What is 360-degree feedback?

360-degree feedback (also called multi-rater feedback) is a performance review method where a person receives feedback from multiple sources: their direct reports, peers, manager, and sometimes themselves and external stakeholders. It provides a more complete picture of how someone is perceived at work than a traditional top-down review.

How does 360-degree feedback work?

In a typical 360 review, the leader first rates themselves on a set of leadership dimensions. They then invite 5-15 colleagues to rate them on the same dimensions anonymously. The results are aggregated and presented in a report that highlights strengths, development areas, and gaps between self-perception and how others see them.

What are the benefits of 360-degree feedback?

The main benefits are increased self-awareness, identification of blind spots, development of specific leadership skills, and creation of a culture of open feedback. Research shows that only 10-15% of people are genuinely self-aware, and 360 feedback is one of the most effective ways to close that gap.
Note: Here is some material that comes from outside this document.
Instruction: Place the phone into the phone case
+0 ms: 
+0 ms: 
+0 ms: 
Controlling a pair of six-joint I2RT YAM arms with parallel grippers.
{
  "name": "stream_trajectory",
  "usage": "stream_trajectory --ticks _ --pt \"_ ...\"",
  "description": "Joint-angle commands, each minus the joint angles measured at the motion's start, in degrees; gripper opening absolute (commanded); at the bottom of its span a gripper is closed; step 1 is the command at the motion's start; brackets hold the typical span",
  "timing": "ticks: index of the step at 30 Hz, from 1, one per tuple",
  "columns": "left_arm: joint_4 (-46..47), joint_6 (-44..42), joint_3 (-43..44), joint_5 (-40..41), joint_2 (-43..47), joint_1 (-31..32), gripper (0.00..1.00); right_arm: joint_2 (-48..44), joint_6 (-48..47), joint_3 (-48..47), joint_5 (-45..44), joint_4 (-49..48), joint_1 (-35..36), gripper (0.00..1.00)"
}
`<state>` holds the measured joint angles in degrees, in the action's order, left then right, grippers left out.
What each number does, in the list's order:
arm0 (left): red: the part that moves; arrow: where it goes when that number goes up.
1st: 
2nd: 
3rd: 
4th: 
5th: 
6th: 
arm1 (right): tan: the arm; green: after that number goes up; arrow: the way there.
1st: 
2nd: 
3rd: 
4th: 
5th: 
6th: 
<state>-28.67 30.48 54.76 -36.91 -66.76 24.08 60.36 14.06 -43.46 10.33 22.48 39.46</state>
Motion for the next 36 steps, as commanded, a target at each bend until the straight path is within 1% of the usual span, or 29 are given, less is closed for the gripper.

How often should you do 360 feedback?

Most organizations run 360 reviews annually or semi-annually. More frequent reviews (quarterly) can be useful for leaders who are actively working on specific behaviors. Less frequent than annually tends to lose the benefit of tracking progress over time.

Who should receive 360 feedback?

360 feedback is most valuable for managers, team leads, and executives, anyone whose effectiveness depends on how they interact with others. Individual contributors can also benefit, but the ROI is highest for people in leadership roles where self-awareness directly affects team performance.